Baseline MRI predictors of conversion from MCI to probable AD in the ADNI cohort.

31 Jul 2009-Current Alzheimer Research (Bentham Science Publishers)-Vol. 6, Iss: 4, pp 347-361
TL;DR: It is indicated that degree of neurodegeneration of medial temporal structures was the best antecedent MRI marker of imminent conversion, with decreased hippocampal volume (left > right) being the most robust.

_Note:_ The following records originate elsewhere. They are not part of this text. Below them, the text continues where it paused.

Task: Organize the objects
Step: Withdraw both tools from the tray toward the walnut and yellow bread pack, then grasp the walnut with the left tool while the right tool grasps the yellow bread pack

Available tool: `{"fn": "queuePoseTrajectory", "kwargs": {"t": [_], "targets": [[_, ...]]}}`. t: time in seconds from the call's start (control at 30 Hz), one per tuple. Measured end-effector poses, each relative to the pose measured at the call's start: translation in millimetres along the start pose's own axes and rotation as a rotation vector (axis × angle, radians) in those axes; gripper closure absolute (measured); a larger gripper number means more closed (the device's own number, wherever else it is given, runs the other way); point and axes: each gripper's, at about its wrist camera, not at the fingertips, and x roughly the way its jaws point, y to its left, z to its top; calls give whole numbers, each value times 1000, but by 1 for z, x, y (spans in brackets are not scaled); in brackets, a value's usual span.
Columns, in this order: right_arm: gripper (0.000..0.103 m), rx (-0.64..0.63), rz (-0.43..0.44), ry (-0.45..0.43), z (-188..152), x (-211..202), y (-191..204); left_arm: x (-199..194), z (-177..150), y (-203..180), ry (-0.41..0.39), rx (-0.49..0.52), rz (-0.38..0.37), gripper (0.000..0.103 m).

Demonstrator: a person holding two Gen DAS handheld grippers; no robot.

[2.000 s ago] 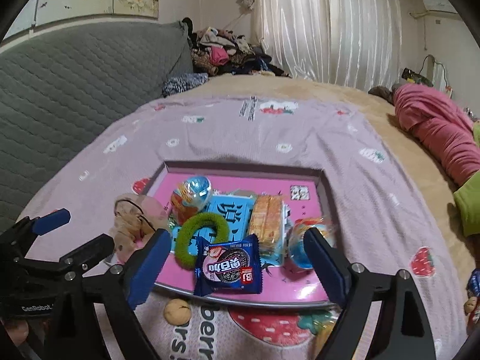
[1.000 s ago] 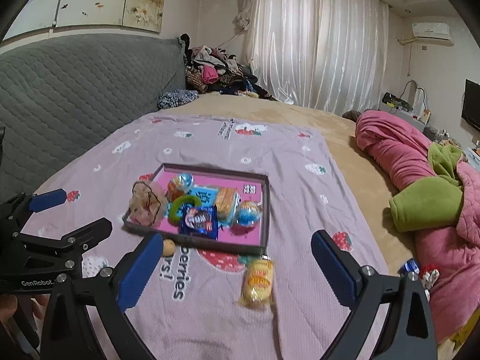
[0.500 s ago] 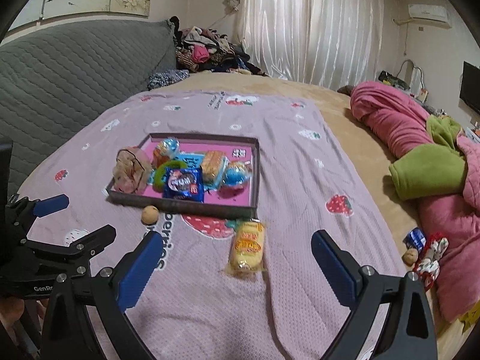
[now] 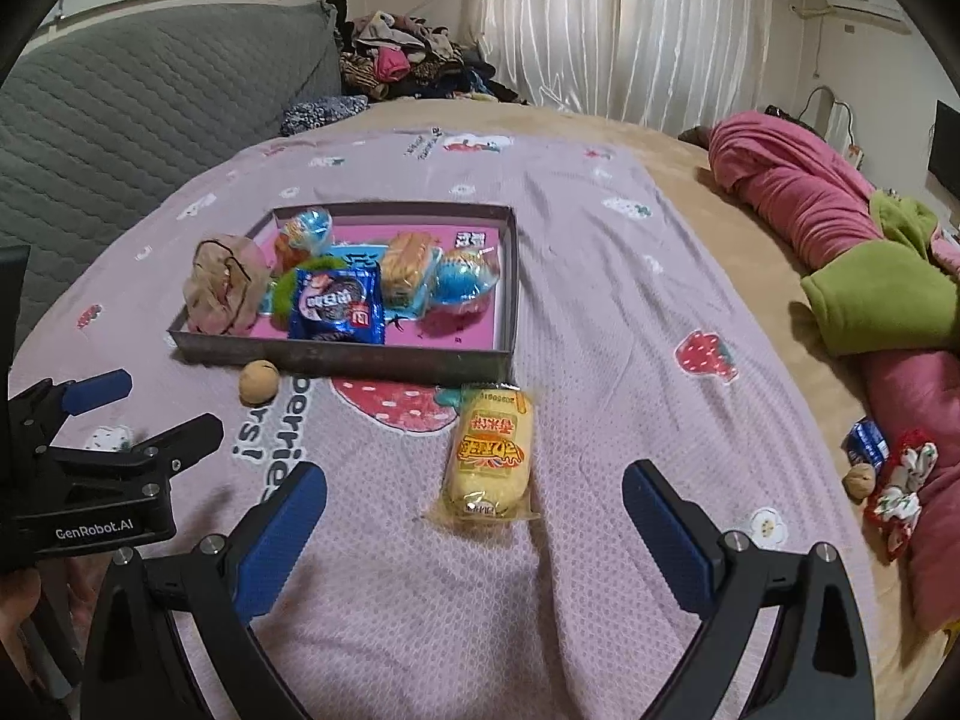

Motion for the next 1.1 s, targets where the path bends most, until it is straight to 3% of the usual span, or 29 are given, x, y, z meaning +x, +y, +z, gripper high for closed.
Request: {"fn": "queuePoseTrajectory", "kwargs": {"t": [0.7, 0.87, 0.93, 1.1], "targets": [[3, 26, 1, 75, 6, 68, -10, 67, 15, 1, 60, -22, -19, 1], [6, 18, 0, 80, 9, 76, -9, 73, 16, 4, 70, -40, -34, 12], [10, 18, 1, 78, 10, 78, -7, 75, 16, 4, 70, -41, -39, 21], [11, 19, 1, 98, 11, 87, -6, 81, 17, 1, 76, -35, -55, 24]]}}
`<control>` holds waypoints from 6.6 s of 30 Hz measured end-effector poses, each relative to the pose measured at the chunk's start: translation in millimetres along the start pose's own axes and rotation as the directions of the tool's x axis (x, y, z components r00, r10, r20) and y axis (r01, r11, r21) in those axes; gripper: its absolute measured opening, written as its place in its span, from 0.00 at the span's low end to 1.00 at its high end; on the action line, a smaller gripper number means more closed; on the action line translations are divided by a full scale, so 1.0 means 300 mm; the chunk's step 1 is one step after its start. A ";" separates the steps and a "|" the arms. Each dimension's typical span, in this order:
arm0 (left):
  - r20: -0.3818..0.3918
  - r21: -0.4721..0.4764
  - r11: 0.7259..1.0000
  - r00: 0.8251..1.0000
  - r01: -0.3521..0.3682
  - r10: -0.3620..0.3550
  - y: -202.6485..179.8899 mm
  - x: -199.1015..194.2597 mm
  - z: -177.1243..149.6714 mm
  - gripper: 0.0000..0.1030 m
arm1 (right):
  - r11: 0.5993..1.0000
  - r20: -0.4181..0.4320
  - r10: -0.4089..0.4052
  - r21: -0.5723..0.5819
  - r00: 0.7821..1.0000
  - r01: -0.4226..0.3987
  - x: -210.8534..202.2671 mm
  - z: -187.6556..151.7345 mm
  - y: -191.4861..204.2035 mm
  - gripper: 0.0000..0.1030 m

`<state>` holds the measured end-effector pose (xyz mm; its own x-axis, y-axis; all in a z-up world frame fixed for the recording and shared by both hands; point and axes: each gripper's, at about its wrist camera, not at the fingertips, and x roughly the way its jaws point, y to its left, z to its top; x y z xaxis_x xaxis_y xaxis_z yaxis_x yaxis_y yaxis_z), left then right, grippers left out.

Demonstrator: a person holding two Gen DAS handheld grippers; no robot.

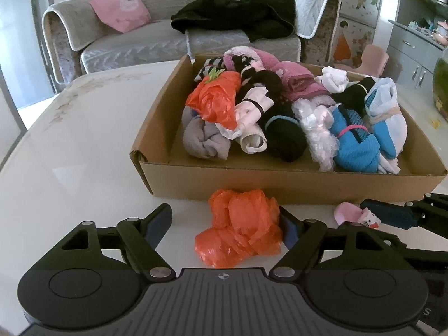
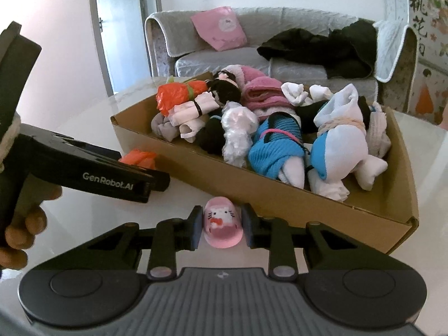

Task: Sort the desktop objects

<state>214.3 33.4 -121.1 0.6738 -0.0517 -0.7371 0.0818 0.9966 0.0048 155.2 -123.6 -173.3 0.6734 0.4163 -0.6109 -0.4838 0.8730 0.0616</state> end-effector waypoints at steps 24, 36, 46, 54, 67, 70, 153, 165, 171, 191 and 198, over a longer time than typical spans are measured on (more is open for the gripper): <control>-0.022 -0.004 0.997 0.997 0.075 -0.075 0.012 -0.107 -0.066 0.53 | 0.999 -0.003 0.017 0.044 1.000 -0.017 -0.058 -0.043 -0.008 0.25; 0.005 0.029 0.996 0.997 0.079 -0.079 -0.048 -0.284 -0.090 0.53 | 0.995 0.045 -0.030 0.098 0.999 0.026 -0.257 -0.032 -0.093 0.25; 0.127 0.049 0.996 0.988 0.079 -0.085 -0.065 -0.439 0.150 0.53 | 0.997 0.184 -0.040 0.073 0.982 0.027 -0.385 0.200 -0.135 0.26; 0.168 0.046 0.995 0.981 0.091 -0.097 -0.104 -0.421 0.344 0.53 | 0.999 0.226 -0.015 0.051 0.974 0.003 -0.327 0.371 -0.174 0.26; 0.101 0.064 0.990 0.986 0.125 -0.131 -0.081 -0.204 0.403 0.53 | 0.990 0.152 0.107 0.073 0.983 -0.119 -0.178 0.405 -0.248 0.26; 0.093 0.065 0.989 0.986 0.130 -0.136 -0.073 -0.162 0.409 0.53 | 0.986 0.122 0.136 0.085 0.983 -0.147 -0.139 0.403 -0.256 0.26; 0.131 0.038 0.998 0.989 0.058 -0.063 -0.083 -0.337 0.268 0.99 | 0.983 0.173 0.125 0.110 0.977 -0.145 -0.303 0.332 -0.141 0.67; 0.208 0.052 0.995 0.974 0.085 -0.094 -0.176 -0.706 0.101 1.00 | 0.987 0.198 0.055 0.138 0.979 -0.083 -0.532 0.205 -0.056 0.99; 0.217 0.063 0.997 0.975 0.037 -0.049 -0.214 -0.789 0.052 1.00 | 0.986 0.206 0.048 0.149 0.977 -0.080 -0.582 0.210 -0.051 0.99; 0.196 0.078 0.996 0.979 0.046 -0.060 -0.221 -0.848 -0.040 1.00 | 0.996 0.182 0.029 0.082 0.983 -0.045 -0.591 0.172 0.025 0.99; 0.237 0.096 0.994 0.969 0.045 -0.067 -0.229 -0.874 -0.053 1.00 | 0.997 0.176 0.025 0.069 0.984 -0.037 -0.592 0.168 0.043 0.99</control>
<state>20.5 -20.4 61.0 0.8213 -0.1318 -0.5550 0.1823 0.9826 0.0365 57.5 -173.5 -24.1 0.7490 0.4759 -0.4610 -0.4690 0.8723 0.1383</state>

Abstract: The Alzheimer’s Disease Neuroimaging Initiative (ADNI) is a multi-center study assessing neuroimaging in diagnosis and longitudinal monitoring. Amnestic Mild Cognitive Impairment (MCI) often represents a prodromal form of dementia, conferring a 10-15% annual risk of converting to probable AD. We analyzed baseline 1.5T MRI scans in 693 participants from the ADNI cohort divided into four groups by baseline diagnosis and one year MCI to probable AD conversion status to identify neuroimaging phenotypes associated with MCI and AD and potential predictive markers of imminent conversion. MP-RAGE scans were analyzed using publicly available voxel-based morphometry (VBM) and automated parcellation methods. Measures included global and hippocampal grey matter (GM) density, hippocampal and amygdalar volumes, and cortical thickness values from entorhinal cortex and other temporal and parietal lobe regions. The overall pattern of structural MRI changes in MCI (n=339) and AD (n=148) compared to healthy controls (HC, n=206) was similar to prior findings in smaller samples. MCI-Converters (n=62) demonstrated a very similar pattern of atrophic changes to the AD group up to a year before meeting clinical criteria for AD. Finally, a comparison of effect sizes for contrasts between the MCI-Converters and MCI-Stable (n=277) groups on MRI metrics indicated that degree of neurodegeneration of medial temporal structures was the best antecedent MRI marker of imminent conversion, with decreased hippocampal volume (left > right) being the most robust. Validation of imaging biomarkers is important as they can help enrich clinical trials of disease modifying agents by identifying individuals at highest risk for progression to AD.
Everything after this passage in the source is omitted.